> [Task goal]:
Beginning with the first line, please repeat the entries exactly and end on the line that contains "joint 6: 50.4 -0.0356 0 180".

(Collection entries)
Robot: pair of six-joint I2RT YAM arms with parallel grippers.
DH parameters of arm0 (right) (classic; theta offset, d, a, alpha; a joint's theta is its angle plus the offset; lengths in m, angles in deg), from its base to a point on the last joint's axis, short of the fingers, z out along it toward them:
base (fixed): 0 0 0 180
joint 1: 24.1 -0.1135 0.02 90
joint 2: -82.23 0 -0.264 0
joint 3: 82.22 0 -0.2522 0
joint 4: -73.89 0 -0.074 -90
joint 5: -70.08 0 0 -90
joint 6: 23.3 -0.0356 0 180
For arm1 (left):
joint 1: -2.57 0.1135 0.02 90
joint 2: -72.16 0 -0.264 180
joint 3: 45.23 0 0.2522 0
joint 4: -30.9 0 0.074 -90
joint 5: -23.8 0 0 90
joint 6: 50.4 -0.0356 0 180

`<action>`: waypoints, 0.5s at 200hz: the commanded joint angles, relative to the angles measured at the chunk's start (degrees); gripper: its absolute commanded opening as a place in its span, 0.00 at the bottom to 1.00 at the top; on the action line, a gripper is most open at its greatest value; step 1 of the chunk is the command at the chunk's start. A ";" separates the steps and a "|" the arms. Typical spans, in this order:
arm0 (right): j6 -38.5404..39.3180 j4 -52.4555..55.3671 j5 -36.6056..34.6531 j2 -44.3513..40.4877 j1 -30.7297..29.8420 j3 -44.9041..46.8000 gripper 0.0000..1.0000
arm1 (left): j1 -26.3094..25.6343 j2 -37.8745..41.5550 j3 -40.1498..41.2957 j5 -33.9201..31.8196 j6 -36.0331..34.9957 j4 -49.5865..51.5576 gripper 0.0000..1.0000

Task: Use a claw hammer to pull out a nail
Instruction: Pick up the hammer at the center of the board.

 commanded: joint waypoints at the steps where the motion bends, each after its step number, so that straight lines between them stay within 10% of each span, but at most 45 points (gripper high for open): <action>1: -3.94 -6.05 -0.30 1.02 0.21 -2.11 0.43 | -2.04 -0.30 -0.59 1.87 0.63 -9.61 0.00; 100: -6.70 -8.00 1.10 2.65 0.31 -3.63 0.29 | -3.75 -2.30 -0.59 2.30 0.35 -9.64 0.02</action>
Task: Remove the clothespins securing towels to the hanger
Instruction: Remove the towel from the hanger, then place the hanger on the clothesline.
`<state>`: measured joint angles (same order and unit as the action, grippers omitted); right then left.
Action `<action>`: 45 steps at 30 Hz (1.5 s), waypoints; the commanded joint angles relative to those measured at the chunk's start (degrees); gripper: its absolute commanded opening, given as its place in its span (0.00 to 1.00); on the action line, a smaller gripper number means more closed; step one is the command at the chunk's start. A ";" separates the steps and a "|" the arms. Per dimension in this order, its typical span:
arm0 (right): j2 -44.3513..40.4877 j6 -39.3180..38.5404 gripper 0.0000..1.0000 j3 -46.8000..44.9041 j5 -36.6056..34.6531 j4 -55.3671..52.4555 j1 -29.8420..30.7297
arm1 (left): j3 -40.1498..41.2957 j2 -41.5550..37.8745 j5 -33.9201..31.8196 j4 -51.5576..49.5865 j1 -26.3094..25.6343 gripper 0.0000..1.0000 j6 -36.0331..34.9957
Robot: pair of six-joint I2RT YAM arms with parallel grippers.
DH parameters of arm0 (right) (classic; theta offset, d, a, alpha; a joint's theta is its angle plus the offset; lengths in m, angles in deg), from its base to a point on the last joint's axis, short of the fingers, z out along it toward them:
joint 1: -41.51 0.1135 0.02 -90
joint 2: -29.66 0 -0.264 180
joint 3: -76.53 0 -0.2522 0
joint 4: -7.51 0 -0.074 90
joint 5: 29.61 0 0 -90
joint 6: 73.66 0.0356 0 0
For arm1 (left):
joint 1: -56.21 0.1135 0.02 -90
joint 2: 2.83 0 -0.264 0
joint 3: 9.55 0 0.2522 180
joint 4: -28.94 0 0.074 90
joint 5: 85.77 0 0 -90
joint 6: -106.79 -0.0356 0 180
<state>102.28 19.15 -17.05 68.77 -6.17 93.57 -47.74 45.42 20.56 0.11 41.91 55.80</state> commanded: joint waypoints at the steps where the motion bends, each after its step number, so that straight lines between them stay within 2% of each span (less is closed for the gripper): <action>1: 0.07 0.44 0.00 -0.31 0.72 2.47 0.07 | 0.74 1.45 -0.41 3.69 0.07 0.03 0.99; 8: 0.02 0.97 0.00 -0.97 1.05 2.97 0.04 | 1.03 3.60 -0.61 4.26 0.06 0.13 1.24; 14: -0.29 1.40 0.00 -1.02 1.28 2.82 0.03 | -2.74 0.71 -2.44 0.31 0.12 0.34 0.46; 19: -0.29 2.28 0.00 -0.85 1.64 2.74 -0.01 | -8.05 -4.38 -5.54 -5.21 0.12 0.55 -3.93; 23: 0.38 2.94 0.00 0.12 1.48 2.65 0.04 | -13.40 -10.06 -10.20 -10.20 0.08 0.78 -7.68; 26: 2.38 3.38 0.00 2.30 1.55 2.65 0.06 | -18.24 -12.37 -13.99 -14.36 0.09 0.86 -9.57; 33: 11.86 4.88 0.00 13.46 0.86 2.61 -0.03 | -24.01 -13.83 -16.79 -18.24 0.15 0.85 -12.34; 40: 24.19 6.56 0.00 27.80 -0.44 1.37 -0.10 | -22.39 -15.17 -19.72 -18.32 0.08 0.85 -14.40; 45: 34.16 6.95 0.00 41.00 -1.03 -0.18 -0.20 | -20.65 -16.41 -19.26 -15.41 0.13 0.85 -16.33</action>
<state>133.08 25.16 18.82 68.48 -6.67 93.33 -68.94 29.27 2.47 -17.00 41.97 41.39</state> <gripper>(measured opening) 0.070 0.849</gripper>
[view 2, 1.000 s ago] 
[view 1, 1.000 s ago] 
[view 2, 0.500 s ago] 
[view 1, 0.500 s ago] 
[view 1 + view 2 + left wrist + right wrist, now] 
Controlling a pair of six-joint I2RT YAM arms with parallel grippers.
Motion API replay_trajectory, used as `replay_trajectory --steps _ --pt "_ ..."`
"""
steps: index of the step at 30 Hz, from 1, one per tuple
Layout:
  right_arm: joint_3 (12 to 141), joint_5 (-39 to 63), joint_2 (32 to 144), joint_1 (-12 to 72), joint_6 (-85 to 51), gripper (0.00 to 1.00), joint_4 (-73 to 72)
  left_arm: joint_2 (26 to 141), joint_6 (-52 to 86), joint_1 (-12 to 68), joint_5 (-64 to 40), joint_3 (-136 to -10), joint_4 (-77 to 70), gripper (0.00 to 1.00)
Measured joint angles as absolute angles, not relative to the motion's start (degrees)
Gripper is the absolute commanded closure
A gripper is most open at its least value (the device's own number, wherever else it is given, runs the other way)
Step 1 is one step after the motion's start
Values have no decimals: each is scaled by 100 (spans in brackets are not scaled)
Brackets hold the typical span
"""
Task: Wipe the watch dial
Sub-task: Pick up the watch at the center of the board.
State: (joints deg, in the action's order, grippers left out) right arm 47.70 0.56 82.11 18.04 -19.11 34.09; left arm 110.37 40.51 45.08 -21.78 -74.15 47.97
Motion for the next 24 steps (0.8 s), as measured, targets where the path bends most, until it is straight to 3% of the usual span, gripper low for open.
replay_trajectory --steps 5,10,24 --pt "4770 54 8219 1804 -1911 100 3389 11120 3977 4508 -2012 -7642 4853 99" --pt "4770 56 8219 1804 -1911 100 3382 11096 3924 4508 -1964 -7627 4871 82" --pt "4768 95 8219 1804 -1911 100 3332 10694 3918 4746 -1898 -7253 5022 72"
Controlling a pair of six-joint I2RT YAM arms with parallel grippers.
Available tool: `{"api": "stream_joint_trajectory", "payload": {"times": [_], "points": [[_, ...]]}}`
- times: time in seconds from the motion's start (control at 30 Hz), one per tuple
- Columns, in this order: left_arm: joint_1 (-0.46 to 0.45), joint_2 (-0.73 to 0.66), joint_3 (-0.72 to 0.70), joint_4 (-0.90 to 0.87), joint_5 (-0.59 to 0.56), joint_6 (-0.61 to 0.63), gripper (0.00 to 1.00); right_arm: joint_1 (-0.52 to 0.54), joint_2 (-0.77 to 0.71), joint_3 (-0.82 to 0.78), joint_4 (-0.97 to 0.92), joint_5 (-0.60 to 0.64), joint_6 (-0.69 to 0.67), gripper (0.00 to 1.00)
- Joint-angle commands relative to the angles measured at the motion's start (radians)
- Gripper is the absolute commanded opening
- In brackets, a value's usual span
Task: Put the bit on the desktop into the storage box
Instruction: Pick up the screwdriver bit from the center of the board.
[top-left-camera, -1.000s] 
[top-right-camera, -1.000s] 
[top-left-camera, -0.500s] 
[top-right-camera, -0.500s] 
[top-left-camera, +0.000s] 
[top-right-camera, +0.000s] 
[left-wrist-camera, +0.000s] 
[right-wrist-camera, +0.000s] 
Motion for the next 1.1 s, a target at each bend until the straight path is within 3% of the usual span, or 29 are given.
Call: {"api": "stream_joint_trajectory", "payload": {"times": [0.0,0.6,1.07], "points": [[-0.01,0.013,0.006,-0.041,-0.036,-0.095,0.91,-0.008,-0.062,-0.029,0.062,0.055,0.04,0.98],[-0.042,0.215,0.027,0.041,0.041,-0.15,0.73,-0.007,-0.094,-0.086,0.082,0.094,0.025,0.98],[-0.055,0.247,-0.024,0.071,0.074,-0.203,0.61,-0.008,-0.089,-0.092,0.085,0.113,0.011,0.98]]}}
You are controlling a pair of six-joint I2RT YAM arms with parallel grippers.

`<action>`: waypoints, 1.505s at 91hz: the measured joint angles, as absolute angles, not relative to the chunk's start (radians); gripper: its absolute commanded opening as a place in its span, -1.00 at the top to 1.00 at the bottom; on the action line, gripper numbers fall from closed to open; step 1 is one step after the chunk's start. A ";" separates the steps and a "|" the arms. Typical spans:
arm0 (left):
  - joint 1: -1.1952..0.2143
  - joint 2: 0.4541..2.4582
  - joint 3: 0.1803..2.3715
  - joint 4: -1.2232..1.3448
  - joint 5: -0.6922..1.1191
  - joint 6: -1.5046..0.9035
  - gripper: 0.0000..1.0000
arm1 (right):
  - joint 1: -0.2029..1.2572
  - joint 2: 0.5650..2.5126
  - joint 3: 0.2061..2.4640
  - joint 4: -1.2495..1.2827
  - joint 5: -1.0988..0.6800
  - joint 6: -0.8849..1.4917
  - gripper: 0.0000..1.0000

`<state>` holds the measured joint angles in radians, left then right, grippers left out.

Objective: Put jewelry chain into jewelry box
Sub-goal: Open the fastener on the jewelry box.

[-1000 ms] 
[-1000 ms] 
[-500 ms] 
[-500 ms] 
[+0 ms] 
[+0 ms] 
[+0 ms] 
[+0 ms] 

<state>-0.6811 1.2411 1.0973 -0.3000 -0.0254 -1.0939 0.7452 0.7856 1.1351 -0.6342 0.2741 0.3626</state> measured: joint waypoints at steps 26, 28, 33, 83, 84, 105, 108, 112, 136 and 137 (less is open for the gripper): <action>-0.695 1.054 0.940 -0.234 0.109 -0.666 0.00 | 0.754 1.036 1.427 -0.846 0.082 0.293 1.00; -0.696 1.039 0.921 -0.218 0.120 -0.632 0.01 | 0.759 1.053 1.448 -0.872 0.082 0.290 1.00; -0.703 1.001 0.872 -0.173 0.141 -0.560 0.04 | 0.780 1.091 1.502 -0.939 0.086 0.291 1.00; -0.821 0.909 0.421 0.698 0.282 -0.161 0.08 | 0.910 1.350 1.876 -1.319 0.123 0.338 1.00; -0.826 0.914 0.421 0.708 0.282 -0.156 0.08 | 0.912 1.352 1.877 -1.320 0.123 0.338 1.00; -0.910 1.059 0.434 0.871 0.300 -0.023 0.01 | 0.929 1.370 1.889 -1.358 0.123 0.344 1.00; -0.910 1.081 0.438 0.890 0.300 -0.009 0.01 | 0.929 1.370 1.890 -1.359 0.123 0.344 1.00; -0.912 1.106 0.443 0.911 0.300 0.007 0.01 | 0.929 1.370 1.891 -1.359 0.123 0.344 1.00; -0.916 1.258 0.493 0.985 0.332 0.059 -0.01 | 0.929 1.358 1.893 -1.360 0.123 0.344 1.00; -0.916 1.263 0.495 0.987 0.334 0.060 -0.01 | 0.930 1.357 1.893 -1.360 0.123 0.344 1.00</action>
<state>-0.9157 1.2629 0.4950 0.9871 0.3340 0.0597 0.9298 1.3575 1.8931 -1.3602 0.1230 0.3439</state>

> [Output of the exercise]:
Robot: pair of six-joint I2RT YAM arms with parallel grippers.
DH parameters of arm0 (right) (classic; theta offset, d, a, alpha; a joint's theta is its angle plus the offset; lengths in m, angles in deg), from its base to a point on the last joint's axis, short of the fingers, z out along it toward them:
base (fixed): 0 0 0 180
joint 1: 24.1 -0.1135 0.02 90
joint 2: -82.23 0 -0.264 0
joint 3: 82.22 0 -0.2522 0
joint 4: -73.89 0 -0.074 -90
joint 5: -70.08 0 0 -90
joint 6: 23.3 -0.0356 0 180
For arm1 (left):
joint 1: -2.57 0.1135 0.02 90
joint 2: -72.16 0 -0.264 180
joint 3: 45.23 0 0.2522 0
joint 4: -30.9 0 0.074 -90
joint 5: -23.8 0 0 90
joint 6: 50.4 -0.0356 0 180

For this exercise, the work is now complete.